Core Government bond rates and the EUR are contained as a result of a series of events (Brexit, Italy, slowdown of euro area GDP, lower oil prices)
Euro area growth slowed in Q3:18 (0.2% qoq or +1.7% yoy, vs 0.4% qoq on average in H1:18). The headline figure was driven by weak output data in Germany (28% of total EA GDP) and Italy (15%). Germany’s GDP contracted by -0.2% qoq (+1.2% yoy) vs +0.5% qoq on average in H1:18, reflecting idiosyncratic auto sector headwinds as the adoption of Worldwide Harmonised Light Vehicle Test (WLTP) production standards -- that apply stricter environmental rules -- led, inter alia, to a decrease in working hours, car production and car exports.
The decline in German growth and stagnant Italian output (-0.2% qoq or +1.2% yoy, vs 0.5% qoq on average in H1:18) resulted in the weakest pace of euro area growth since Q1:13. Excluding these two countries, growth appeared more resilient elsewhere (est: +0.4% qoq).
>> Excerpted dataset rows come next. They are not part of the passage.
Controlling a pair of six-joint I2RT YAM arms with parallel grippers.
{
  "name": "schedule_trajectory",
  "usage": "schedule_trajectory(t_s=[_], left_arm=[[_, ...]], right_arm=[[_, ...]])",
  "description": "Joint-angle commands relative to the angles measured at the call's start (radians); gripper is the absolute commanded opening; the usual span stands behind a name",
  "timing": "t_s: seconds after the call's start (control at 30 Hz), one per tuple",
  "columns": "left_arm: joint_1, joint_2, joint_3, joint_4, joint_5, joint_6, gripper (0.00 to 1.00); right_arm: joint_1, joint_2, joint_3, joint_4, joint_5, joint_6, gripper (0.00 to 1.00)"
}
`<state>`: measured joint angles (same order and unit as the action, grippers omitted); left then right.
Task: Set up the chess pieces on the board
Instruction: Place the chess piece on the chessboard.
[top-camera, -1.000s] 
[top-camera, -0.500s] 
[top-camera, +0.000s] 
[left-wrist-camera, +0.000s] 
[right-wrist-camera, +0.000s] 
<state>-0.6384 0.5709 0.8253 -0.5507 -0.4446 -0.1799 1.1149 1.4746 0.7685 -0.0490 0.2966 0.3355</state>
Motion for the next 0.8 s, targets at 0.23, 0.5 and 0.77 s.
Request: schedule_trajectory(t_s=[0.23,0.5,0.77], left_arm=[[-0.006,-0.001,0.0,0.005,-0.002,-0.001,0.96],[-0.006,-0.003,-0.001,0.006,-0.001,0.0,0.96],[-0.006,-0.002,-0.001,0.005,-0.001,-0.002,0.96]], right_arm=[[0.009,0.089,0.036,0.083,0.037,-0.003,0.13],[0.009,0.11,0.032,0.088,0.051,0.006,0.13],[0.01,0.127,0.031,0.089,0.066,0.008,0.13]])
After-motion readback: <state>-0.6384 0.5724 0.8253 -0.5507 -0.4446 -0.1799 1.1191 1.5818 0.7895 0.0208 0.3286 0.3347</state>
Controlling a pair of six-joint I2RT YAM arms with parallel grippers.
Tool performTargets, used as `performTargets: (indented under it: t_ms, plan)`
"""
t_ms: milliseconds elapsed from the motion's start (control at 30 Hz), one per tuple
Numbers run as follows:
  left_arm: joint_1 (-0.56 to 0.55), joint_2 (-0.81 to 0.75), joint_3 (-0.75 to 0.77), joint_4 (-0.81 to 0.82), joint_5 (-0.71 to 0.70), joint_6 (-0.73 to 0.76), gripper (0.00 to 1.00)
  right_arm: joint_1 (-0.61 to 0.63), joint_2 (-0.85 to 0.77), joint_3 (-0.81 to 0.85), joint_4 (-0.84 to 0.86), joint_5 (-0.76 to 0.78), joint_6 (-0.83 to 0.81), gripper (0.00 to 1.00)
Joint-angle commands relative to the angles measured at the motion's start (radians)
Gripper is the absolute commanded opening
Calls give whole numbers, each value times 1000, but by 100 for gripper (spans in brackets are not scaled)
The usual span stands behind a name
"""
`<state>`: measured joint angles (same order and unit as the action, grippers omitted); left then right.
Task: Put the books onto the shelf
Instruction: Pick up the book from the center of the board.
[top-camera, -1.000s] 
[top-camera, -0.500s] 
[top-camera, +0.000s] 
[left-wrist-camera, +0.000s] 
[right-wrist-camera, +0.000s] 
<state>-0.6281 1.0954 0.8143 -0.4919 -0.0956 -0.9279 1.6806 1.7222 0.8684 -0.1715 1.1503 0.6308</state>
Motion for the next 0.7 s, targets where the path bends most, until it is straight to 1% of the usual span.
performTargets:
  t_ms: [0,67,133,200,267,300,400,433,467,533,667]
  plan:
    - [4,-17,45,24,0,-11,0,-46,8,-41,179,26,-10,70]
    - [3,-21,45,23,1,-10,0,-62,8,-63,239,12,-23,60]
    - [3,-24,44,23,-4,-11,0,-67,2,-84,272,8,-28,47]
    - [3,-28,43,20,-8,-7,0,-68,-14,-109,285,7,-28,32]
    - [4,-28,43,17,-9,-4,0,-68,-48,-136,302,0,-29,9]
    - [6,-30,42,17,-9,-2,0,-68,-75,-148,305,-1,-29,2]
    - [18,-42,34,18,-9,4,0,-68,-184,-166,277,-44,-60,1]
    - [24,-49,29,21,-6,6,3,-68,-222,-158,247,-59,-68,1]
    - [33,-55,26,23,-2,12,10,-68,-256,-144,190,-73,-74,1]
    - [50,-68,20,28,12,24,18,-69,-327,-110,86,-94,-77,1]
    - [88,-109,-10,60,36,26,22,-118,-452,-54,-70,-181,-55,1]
The temporary nature of factors underpinning the soft outcome suggests a more favorable view for the current quarter, with consensus anticipating a rebound in euro area GDP growth to 0.4% qoq in Q4:18.
However, the underlying growth trend has likely eased compared with solid levels in 2017 and early 2018 (see graph below), while risks do not appear likely to abate soon (protectionism - trade wars, Italy, Brexit). November PMI data (due on 23/11) will provide further guidance for Q4 growth, with euro area composite PMI at a 2-year low of 53.1 in October.
The EU and the UK have finalized a Draft Withdrawal Treaty. PM May secured the backing of her cabinet, but several ministers resigned and there is increased likelihood of a vote of “no confidence”. EU leaders are scheduled to approve the agreement on November 25th, while the British parliament is likely to vote on the treaty in mid-December.
Japan’s economic growth declined in Q3:18, mainly due to a confluence of natural disasters that hit the country during this period (e.g. typhoons, earthquake) which led to disruptions in economic activity. Indeed, output contracted by 1.2% qoq (annualized), slightly worse than consensus (-1.0%), but is expected to rebound in Q4:18 (cons: 2.4%), supported by private consumption, as well as business and government spending.
Overall, soft Q3:18 growth could impact the Bank of Japan’s policy (meeting on December 19-20), which is expected to continue its QE purchases (JGBs: at an annual pace of crica ¥50tn vs a soft-target of ¥80tn, ETFs & REITs at ¥6tn) and its long-term rates targeting (to around 0% ± 20 bps).
Global equity markets slowed in the past week (MSCI ACWI: -1.2% wow | -4.8% ytd), as cyclical (US IT) and energy sectors recorded losses. US equities declined (S&P500: -1.6% wow | +2.3% ytd), while emerging markets were up by 1% wow (-15% ytd). Oil was under renewed pressure during the past week (Brent: -4% wow to $66/barrel | -1% ytd), as the market appears over-supplied and the surplus is expected to remain until H1:19, according to the IEA (see page 11 – WTI oil price graph).
The poor risk sentiment was evident in government bond yields which ended the week down (UST10Yr: -12 bps wow to 3.06%, German 10Yr Bunds: -4 bps wow to 0.37%) with corporate credit spreads widening sharply. The British pound underperformed across major currencies (-1.9% against the euro to €/0.890) due to Brexit woes (see graph page 3).